> [WORK INSTRUCTION] If a line in the data below contains the word "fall", copy it out.

> [SUPPLIED RECORDS]
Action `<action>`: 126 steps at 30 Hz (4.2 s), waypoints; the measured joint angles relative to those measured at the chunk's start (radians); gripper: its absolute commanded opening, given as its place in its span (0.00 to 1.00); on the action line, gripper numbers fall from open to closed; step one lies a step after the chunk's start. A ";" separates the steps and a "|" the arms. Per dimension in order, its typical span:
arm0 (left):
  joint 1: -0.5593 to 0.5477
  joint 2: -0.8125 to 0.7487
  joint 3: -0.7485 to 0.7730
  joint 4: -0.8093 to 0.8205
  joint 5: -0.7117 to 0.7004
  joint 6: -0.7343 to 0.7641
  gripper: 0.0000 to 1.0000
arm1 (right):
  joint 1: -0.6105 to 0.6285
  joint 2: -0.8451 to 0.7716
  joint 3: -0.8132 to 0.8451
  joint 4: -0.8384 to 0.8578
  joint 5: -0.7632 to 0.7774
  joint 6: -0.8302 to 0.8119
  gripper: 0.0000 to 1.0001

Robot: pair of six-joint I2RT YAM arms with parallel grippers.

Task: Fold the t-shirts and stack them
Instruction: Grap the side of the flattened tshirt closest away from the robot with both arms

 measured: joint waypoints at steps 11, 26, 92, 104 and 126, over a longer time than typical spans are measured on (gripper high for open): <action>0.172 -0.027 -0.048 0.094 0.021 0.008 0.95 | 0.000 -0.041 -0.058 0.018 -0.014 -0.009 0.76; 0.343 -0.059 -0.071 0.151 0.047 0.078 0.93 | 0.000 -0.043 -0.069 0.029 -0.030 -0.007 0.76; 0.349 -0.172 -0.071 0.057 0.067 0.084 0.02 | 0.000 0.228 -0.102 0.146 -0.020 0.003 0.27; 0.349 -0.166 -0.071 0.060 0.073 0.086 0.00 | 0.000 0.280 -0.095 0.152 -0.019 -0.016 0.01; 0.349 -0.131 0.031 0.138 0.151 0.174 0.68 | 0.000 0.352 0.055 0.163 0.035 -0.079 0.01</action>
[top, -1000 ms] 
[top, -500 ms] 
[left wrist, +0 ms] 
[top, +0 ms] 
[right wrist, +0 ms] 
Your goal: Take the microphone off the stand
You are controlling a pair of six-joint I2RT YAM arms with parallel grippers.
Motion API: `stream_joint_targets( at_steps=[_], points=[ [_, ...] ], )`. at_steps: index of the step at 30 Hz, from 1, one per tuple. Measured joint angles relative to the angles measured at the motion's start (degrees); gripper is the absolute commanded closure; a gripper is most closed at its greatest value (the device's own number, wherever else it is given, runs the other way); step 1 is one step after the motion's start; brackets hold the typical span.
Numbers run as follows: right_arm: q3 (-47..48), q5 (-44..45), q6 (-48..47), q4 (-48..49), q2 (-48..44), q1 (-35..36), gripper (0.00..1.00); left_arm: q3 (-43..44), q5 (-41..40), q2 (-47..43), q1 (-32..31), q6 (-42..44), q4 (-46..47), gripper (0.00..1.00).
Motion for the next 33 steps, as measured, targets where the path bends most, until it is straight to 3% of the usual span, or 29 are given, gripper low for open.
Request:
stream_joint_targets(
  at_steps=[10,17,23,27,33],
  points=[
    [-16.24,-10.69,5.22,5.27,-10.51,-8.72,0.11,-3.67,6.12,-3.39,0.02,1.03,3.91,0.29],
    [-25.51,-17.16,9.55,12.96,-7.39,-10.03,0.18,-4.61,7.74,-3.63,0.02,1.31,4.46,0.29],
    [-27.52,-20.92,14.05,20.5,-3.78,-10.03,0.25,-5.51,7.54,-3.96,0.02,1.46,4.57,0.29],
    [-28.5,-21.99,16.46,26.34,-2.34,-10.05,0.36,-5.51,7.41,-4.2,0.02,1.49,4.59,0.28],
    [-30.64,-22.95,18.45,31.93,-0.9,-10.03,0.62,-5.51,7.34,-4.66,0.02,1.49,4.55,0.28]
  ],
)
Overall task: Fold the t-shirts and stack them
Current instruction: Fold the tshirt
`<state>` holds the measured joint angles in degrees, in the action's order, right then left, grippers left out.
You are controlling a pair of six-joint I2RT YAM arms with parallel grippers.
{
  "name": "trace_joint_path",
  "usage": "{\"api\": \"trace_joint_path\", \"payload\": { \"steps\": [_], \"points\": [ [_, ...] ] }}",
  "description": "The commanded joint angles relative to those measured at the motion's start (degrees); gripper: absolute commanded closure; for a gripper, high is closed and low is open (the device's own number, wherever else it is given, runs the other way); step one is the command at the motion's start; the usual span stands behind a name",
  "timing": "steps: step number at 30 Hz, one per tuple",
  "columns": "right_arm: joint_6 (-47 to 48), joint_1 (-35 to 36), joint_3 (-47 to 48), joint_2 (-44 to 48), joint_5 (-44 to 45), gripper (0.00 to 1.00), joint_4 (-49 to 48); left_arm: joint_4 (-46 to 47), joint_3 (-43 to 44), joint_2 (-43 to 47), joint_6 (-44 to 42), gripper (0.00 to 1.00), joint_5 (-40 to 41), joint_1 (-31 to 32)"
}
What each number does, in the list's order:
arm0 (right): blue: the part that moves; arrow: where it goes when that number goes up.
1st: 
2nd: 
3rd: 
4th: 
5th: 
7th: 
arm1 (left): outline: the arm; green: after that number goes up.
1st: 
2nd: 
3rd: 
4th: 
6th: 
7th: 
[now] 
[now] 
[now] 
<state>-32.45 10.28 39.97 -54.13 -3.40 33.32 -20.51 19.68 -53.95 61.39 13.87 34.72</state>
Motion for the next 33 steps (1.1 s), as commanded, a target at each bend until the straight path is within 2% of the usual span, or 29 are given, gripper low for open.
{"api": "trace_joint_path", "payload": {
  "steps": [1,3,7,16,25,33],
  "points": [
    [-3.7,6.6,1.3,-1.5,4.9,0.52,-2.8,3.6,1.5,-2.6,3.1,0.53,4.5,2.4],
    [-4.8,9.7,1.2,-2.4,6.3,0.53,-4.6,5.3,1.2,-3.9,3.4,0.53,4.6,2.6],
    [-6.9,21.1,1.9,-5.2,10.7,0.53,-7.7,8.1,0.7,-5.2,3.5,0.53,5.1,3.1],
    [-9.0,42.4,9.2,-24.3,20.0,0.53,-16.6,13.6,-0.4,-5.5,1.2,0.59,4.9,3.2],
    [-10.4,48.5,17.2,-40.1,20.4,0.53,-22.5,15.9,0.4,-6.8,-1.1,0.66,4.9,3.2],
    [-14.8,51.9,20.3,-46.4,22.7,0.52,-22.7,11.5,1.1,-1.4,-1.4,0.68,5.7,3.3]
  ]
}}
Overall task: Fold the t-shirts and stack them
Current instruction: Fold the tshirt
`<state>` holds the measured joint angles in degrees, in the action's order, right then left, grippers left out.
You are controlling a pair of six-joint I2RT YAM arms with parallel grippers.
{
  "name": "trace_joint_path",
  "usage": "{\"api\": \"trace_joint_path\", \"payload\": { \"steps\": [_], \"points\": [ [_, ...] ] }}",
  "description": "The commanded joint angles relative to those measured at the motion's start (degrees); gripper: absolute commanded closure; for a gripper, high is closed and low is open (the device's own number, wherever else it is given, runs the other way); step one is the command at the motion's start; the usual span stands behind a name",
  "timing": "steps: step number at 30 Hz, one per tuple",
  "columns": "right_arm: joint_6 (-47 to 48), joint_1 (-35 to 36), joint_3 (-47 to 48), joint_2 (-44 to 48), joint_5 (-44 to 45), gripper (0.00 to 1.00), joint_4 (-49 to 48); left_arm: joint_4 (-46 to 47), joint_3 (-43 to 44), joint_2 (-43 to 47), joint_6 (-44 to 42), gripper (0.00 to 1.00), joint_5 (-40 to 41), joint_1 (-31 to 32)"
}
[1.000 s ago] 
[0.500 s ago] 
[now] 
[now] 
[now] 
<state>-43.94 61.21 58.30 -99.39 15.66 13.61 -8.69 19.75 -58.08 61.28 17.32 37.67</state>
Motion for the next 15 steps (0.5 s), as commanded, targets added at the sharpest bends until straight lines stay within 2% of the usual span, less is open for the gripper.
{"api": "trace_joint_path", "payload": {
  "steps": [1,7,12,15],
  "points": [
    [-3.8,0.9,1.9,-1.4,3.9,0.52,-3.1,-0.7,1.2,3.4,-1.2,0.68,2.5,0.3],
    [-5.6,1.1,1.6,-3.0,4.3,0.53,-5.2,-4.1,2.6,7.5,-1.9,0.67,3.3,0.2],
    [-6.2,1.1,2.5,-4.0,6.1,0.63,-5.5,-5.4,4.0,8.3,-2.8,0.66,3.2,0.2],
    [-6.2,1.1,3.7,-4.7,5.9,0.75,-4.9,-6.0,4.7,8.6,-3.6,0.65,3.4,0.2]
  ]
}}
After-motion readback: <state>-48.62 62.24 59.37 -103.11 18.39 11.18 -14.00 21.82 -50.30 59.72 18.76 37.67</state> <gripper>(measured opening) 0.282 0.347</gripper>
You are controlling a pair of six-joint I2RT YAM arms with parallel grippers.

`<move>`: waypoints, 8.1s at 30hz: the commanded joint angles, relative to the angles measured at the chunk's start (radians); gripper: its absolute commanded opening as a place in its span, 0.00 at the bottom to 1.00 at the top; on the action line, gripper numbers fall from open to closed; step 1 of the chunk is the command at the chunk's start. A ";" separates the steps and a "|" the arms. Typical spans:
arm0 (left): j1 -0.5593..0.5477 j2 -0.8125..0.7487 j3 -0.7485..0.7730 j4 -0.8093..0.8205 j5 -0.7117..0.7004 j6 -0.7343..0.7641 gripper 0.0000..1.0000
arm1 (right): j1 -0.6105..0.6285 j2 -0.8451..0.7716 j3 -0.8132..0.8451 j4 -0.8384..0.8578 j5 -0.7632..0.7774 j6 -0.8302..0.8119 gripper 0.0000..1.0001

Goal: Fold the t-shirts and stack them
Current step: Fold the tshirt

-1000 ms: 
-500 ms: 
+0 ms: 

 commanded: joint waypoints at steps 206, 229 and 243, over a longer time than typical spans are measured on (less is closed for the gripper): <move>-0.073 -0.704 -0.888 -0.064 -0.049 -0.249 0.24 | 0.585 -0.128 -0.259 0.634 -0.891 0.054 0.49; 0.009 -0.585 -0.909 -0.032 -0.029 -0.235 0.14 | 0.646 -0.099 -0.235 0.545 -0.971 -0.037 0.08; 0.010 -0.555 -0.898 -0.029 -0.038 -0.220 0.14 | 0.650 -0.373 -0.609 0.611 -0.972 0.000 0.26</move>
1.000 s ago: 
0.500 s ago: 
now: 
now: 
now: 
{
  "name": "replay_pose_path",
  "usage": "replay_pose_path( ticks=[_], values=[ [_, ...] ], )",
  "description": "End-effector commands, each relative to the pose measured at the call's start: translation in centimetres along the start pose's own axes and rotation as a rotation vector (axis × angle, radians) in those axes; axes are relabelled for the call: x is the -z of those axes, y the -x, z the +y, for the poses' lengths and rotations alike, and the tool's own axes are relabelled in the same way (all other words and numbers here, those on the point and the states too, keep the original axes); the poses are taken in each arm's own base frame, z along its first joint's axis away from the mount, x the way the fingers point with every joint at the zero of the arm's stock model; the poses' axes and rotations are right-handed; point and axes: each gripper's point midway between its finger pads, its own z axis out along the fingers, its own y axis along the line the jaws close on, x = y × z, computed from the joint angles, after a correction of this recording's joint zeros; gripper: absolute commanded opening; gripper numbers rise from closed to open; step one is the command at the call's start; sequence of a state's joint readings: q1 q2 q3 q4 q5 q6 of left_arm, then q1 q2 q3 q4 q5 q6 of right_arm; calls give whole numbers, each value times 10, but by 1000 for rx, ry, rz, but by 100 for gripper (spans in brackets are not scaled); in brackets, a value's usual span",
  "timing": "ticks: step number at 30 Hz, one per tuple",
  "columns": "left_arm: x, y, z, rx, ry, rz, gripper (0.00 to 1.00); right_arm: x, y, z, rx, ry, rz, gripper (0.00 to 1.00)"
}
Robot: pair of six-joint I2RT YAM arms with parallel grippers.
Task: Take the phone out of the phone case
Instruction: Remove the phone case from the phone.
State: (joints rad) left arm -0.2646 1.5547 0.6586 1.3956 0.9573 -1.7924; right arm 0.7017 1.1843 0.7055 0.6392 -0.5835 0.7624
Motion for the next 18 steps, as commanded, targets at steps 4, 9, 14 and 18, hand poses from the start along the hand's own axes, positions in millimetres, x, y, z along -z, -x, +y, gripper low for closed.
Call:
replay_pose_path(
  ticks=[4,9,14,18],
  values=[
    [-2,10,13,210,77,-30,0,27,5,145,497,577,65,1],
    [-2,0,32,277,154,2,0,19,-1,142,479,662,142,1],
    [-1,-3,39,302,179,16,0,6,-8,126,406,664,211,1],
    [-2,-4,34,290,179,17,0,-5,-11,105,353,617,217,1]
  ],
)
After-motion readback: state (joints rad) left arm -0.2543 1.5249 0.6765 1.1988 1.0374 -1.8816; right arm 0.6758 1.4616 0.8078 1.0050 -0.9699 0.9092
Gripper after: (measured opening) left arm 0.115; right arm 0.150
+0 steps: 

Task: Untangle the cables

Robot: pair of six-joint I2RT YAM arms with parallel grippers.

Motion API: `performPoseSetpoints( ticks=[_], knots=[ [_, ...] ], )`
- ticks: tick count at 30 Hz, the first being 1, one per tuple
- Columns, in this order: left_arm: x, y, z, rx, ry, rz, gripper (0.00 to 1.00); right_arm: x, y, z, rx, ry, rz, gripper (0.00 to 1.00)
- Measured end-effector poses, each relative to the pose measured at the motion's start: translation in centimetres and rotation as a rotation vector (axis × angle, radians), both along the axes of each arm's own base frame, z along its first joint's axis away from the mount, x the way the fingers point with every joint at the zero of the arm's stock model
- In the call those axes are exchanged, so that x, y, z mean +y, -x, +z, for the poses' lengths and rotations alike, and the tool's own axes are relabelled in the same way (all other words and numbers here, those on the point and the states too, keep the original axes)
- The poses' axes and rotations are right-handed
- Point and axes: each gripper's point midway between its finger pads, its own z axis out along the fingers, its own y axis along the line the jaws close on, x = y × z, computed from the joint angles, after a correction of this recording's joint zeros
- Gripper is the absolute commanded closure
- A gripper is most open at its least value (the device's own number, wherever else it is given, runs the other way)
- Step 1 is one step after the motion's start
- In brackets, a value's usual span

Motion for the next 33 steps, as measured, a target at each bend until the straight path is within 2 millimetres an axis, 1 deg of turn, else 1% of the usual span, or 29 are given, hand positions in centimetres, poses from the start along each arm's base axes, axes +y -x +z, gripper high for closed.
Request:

> [ANSWER]
Action `<action>`: 126 steps at 30 Hz (4.2 s), waypoints; the measured joint angles relative to those measured at the chunk's start (radians); gripper: its absolute commanded opening, given as its place in its span (0.00 to 1.00); on the action line, gripper numbers fall from open to closed; step one lies a step after the chunk's start. A ";" separates the steps and a "|" the arms. Per dimension in order, its typical span:
`<move>`: waypoints, 8.1s at 30hz: the commanded joint angles, relative to the angles measured at the chunk's start (radians); gripper: its absolute commanded opening as a place in its span, 0.00 at the bottom to 1.00 at the top; on the action line, gripper numbers fall from open to closed; step 1 of the chunk is the command at the chunk's start. A ";" separates the steps and a "|" the arms. Typical spans:

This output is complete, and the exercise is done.